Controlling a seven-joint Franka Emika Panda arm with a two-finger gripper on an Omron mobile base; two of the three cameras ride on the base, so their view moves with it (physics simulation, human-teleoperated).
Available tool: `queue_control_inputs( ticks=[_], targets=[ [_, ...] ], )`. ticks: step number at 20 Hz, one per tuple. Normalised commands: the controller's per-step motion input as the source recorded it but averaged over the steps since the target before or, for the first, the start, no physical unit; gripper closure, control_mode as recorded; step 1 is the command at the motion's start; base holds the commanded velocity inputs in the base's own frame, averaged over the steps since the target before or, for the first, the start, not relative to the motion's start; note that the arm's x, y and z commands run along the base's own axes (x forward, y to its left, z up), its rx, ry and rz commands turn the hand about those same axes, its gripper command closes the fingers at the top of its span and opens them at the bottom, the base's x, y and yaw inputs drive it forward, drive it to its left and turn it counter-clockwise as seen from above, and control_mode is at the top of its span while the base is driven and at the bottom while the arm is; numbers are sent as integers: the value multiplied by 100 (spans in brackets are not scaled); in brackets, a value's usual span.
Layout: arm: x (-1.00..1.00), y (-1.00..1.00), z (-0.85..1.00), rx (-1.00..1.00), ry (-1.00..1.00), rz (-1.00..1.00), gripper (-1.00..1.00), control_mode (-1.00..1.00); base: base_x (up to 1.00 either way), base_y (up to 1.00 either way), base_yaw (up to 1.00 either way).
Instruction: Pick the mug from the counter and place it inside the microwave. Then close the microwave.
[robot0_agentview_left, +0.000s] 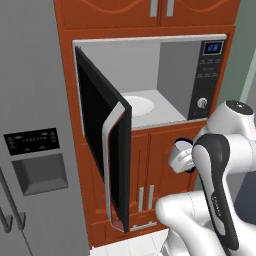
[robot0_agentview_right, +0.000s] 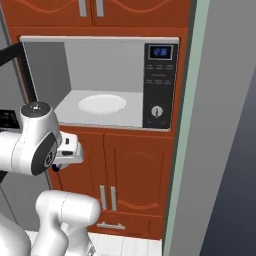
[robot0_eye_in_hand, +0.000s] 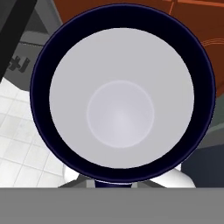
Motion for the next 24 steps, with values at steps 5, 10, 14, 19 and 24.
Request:
queue_control_inputs(
  ticks=[5,10,14,19,24],
  targets=[
    [0,0,0,0,0,0,100,100,35,-1,-4],
    [0,0,0,0,0,0,100,100,1,0,-1],
    [0,0,0,0,0,0,100,100,0,0,0],
    [0,0,0,0,0,0,100,100,0,0,0],
    [0,0,0,0,0,0,100,-100,0,0,0]
  ],
)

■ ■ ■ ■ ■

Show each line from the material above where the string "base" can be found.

# Solution below
Controlling a seven-joint Franka Emika Panda arm with a two-finger gripper on an Omron mobile base; two of the three cameras ride on the base, so their view moves with it (physics simulation, human-teleoperated).
Available tool: `queue_control_inputs( ticks=[_], targets=[ [_, ...] ], )`. ticks: step number at 20 Hz, one per tuple. Normalised commands: the controller's per-step motion input as the source recorded it but averaged over the steps since the target before or, for the first, the start, no physical unit; gripper closure, control_mode as recorded; step 1 is the command at the motion's start; base holds the commanded velocity inputs in the base's own frame, averaged over the steps since the target before or, for the first, the start, not relative to the motion's start; note that the arm's x, y and z commands run along the base's own axes (x forward, y to its left, z up), its rx, ry and rz commands turn the hand about those same axes, its gripper command closes the fingers at the top of its span and opens them at the bottom, the base's x, y and yaw inputs drive it forward, drive it to its left and turn it counter-clockwise as seen from above, and control_mode is at the top of its span while the base is driven and at the bottom while the arm is; numbers are sent as integers: the value multiplied by 100 (spans in brackets are not scaled); in brackets, a value's usual span.
Layout: arm: x (-1.00..1.00), y (-1.00..1.00), z (-0.85..1.00), rx (-1.00..1.00), ry (-1.00..1.00), rz (-1.00..1.00), gripper (-1.00..1.00), control_mode (-1.00..1.00); base: base_x (up to 1.00 either way), base_y (up to 1.00 either way), base_yaw (up to 1.00 either way).

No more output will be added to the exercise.